The sentence sticks in my head, and I remember the Red I refused to kill back in the forest. “We need to do something. To stop this.”
Sole looks tired, lifting her gaze to hold mine for the first time since she grabbed the painting from my hands. “I am. Getting you out of here . . .” She gestures to the door. “That is all I can do.”
Her eyes jump between me and the door, and for a second I think she might run away—run from her past. But when she speaks, it is for me. Needle sharp. “But before you go out there, before you put your life in Howl’s hands, you need to know something about him.
“My partner . . .” Her voice breaks, the jagged fragments slicing through her composure. “My partner, the one who shot the little girl?

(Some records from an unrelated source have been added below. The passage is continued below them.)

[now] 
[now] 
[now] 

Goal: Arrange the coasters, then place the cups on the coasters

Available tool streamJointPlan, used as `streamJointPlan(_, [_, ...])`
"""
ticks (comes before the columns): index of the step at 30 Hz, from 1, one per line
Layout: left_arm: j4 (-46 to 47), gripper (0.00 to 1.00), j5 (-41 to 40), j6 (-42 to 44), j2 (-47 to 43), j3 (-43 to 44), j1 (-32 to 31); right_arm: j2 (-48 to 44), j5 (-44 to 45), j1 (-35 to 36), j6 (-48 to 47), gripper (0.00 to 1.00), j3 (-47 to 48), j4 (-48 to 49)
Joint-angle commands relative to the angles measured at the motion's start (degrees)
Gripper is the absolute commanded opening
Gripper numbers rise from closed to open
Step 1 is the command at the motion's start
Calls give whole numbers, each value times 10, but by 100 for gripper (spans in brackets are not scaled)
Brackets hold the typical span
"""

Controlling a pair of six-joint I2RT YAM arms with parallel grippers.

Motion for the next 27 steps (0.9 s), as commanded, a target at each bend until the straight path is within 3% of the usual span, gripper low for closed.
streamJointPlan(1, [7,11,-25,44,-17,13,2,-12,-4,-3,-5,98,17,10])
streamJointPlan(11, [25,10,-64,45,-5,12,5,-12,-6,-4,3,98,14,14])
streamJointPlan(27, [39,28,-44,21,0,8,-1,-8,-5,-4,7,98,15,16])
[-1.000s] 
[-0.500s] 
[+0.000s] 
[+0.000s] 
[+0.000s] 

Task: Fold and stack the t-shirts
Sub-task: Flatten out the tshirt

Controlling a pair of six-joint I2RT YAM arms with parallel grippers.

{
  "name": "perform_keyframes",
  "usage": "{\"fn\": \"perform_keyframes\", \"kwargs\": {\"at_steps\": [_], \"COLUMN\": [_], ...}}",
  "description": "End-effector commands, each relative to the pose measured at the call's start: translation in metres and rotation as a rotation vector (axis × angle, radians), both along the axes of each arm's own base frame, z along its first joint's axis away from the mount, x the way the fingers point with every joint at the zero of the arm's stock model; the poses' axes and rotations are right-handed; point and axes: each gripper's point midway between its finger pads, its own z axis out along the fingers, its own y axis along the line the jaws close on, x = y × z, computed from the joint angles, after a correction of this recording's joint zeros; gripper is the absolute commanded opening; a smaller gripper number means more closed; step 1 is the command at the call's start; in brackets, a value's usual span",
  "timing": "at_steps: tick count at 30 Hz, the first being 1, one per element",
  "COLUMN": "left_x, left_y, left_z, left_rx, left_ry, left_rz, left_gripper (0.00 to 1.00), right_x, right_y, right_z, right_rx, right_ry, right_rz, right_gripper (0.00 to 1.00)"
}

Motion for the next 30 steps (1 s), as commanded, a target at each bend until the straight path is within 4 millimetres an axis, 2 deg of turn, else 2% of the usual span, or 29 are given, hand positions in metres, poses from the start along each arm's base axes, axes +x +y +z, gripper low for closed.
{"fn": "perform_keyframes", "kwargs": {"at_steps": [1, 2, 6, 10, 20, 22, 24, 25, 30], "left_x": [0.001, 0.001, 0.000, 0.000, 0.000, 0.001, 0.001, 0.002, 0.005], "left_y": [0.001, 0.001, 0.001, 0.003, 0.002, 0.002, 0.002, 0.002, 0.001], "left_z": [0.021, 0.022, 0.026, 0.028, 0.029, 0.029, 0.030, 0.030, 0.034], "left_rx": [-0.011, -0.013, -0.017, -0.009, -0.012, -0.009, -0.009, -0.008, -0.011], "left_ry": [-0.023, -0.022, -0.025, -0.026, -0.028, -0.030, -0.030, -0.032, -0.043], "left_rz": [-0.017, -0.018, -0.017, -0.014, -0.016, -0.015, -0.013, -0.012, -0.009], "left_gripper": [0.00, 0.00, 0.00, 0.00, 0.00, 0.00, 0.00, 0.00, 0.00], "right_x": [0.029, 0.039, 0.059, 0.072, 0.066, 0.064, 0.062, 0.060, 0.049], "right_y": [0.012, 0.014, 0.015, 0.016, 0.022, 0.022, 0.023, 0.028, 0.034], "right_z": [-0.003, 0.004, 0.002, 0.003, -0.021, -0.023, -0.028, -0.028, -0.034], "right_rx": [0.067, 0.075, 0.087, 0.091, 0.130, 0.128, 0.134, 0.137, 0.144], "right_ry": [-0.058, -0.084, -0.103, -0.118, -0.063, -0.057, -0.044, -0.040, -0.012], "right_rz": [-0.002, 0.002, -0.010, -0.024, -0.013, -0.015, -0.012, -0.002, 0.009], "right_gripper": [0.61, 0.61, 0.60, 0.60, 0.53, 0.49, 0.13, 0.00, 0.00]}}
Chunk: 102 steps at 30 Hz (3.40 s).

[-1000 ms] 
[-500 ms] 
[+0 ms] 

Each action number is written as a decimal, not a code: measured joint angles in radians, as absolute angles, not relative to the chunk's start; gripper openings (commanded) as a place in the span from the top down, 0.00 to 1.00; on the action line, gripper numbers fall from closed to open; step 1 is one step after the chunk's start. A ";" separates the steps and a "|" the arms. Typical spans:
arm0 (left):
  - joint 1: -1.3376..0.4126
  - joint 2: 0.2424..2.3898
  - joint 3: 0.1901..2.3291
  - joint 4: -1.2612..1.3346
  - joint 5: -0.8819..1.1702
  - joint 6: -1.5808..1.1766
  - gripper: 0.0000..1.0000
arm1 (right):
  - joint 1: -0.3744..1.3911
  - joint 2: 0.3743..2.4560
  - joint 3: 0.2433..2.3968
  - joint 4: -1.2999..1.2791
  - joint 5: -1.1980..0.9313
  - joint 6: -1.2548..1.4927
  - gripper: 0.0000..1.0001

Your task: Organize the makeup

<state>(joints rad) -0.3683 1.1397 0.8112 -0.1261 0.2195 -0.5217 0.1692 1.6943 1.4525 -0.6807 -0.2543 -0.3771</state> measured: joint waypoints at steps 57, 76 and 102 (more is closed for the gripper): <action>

That was Howl.”
CHAPTER 35
SHE KEEPS TALKING, BUT THE words rush past me as though she’s speaking some dead language, meaningless. Noise. Sick panic seeps up into my lungs and throat and the words erupt out of me. “City-born Howl? My Howl?” I can feel frenzied laughter rising in my throat. “That isn’t possible. Wouldn’t he have still been in the City when it happened?”
She’s shaking her head, and for one bright moment, I believe she means a different person. But then her ragged whisper snakes into my ears, the poison slowly killing all hope. “Howl isn’t City-born. He’s not even a refugee. I grew up with Howl. Our parents were friends, killed by the same attack. He was just as bad as I was. We were partners, destroying the City one comrade at a time.”
Not possible. Those are the only words in my head. The only thing I can think. Why would he pretend to be from the City? “What do you mean, killed by the same attack?” I’m pretty sure I would have heard if the Chairman had been murdered.
“Our parents were killed outright by a bomb, but our brothers, Chan and Seth . . .” She stumbles over the names like hot coals, pausing for a moment. “They were infected. The Mountain didn’t have Mantis back then, so the minute they woke up . . .” She trails off, eyes wandering as though she’s lost her train of thought.
“You mean they were put down? Like sick animals?” The calm tone shrouding the disbelief in my voice is starting to shred.
She laughs, a bitter, unhappy sound. “You don’t believe me. No one understands anymore. Any infected inside the Mountain—any at all—would have tried to killed all of us. We didn’t have Mantis to keep infected from hurting people or hurting themselves. We didn’t even have tranquilizers. When the people who lived here took the rebels in, infected weren’t welcome. Almost one hundred years underneath this rock, afraid to do more than turn on the lights and use the greenhouses because it would bring attention down on us. The Menghu weren’t even organized until a few years before I was born. We knew what would happen with just one compulsion, just one person out of control in the dark.
“They weren’t shot outright. When they woke up, they had to leave. Just as effective as a death sentence.” Her fingers find my pocket holding the gore-tooth necklace, drawing it out. “This was his. Seth’s. He must have given it to Howl before he left.”
Her face crumples. “Seth and I . . . We were close.”